Task item:
Copy all lines holding the word "points" from the entries.
##########
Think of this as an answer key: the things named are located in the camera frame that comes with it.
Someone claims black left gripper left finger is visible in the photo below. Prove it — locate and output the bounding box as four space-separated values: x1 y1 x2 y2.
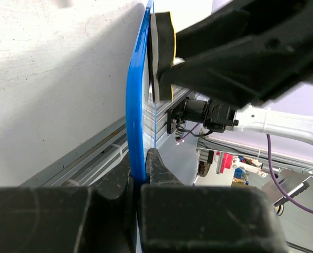
0 156 135 252

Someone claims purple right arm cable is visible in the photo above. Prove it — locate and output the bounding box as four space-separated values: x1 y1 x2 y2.
177 123 313 219

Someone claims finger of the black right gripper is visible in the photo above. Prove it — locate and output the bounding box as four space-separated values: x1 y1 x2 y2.
158 36 313 109
176 1 313 60

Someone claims blue framed small whiteboard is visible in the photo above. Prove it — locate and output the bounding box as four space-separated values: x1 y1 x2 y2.
126 1 154 252

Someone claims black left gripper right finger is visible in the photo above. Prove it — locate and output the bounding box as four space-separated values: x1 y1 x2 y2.
140 148 288 252

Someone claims yellow whiteboard eraser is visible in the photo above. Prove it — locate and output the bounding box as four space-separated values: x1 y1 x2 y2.
147 12 176 103

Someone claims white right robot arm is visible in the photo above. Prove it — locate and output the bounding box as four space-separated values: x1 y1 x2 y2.
159 1 313 145

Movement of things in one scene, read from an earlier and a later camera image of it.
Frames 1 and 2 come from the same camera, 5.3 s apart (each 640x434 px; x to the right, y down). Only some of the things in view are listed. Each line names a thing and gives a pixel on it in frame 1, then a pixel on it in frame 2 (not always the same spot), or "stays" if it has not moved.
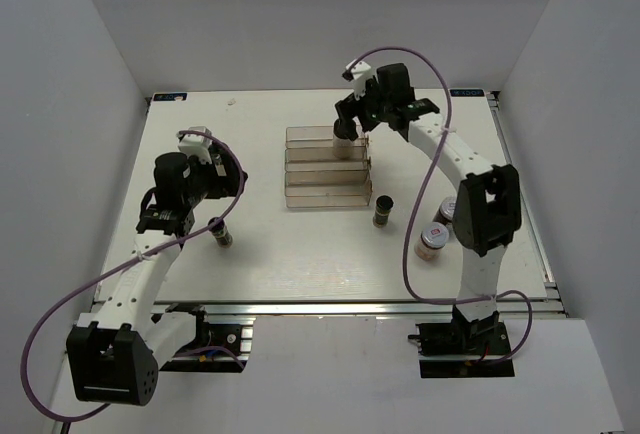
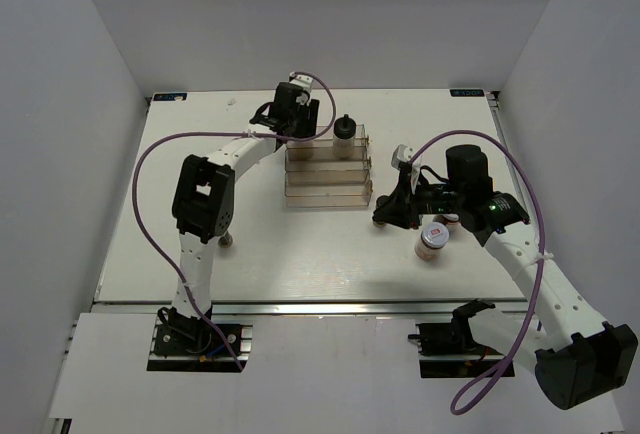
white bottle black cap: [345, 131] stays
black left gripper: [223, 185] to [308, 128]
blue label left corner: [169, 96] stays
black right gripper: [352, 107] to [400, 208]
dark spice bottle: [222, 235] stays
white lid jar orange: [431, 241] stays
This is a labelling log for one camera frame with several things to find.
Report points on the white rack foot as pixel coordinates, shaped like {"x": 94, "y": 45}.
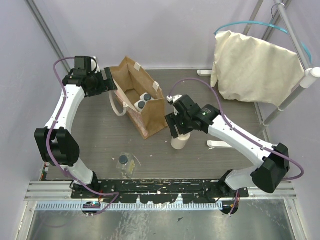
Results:
{"x": 218, "y": 144}

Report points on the clear glass bottle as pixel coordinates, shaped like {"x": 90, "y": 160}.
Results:
{"x": 126, "y": 164}

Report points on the cream canvas cloth bag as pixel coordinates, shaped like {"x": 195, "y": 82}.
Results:
{"x": 248, "y": 69}

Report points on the beige round bottle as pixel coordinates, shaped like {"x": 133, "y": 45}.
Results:
{"x": 180, "y": 142}

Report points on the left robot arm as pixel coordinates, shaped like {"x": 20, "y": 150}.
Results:
{"x": 55, "y": 142}

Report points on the brown paper bag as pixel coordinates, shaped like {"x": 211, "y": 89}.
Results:
{"x": 138, "y": 96}

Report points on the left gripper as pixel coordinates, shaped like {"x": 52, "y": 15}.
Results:
{"x": 110, "y": 79}

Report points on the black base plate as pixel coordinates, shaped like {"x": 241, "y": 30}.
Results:
{"x": 160, "y": 191}

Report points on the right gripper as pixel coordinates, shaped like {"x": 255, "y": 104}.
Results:
{"x": 172, "y": 119}

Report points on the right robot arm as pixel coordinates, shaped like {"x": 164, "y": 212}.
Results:
{"x": 270, "y": 163}

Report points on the teal hanger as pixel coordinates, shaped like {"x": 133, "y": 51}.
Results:
{"x": 251, "y": 22}

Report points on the white bottle black cap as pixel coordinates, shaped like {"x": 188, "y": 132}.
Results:
{"x": 139, "y": 105}
{"x": 146, "y": 97}

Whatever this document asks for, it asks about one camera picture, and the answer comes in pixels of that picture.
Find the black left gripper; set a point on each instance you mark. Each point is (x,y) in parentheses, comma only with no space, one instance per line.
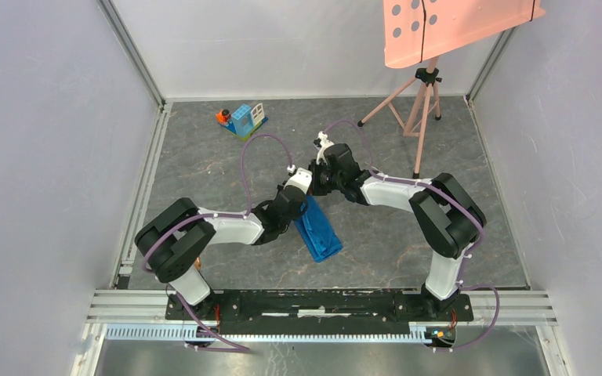
(295,216)

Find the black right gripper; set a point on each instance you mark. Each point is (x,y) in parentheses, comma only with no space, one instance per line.
(314,168)

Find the blue cloth napkin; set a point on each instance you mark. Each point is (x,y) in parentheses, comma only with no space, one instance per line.
(317,232)

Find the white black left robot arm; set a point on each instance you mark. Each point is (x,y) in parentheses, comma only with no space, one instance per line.
(172,242)

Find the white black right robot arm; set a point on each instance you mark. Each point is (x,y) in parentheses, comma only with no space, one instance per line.
(450,220)

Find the colourful toy block house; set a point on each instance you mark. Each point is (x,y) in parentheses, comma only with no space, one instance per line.
(244,121)

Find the pink music stand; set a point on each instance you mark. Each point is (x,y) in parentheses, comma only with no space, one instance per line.
(418,33)

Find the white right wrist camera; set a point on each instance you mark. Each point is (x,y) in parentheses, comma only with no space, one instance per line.
(322,143)

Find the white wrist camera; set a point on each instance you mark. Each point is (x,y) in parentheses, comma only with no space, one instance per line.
##########
Problem solution:
Report points on the white rack foot as pixel coordinates, shaped like {"x": 94, "y": 45}.
Report points on the clear glass bottle as pixel coordinates, shaped like {"x": 90, "y": 160}.
Report points on the cream canvas cloth bag as pixel coordinates, shaped like {"x": 195, "y": 82}.
Report points on the beige round bottle as pixel coordinates, shaped like {"x": 133, "y": 45}.
Report points on the left robot arm as pixel coordinates, shaped like {"x": 20, "y": 150}.
Report points on the brown paper bag as pixel coordinates, shaped like {"x": 211, "y": 89}.
Report points on the left gripper as pixel coordinates, shaped like {"x": 52, "y": 15}.
Report points on the black base plate as pixel coordinates, shaped like {"x": 241, "y": 30}.
Report points on the right gripper as pixel coordinates, shaped like {"x": 255, "y": 104}.
Report points on the right robot arm as pixel coordinates, shaped like {"x": 164, "y": 212}.
Report points on the teal hanger as pixel coordinates, shaped like {"x": 133, "y": 51}.
Report points on the white bottle black cap as pixel coordinates, shaped like {"x": 188, "y": 132}.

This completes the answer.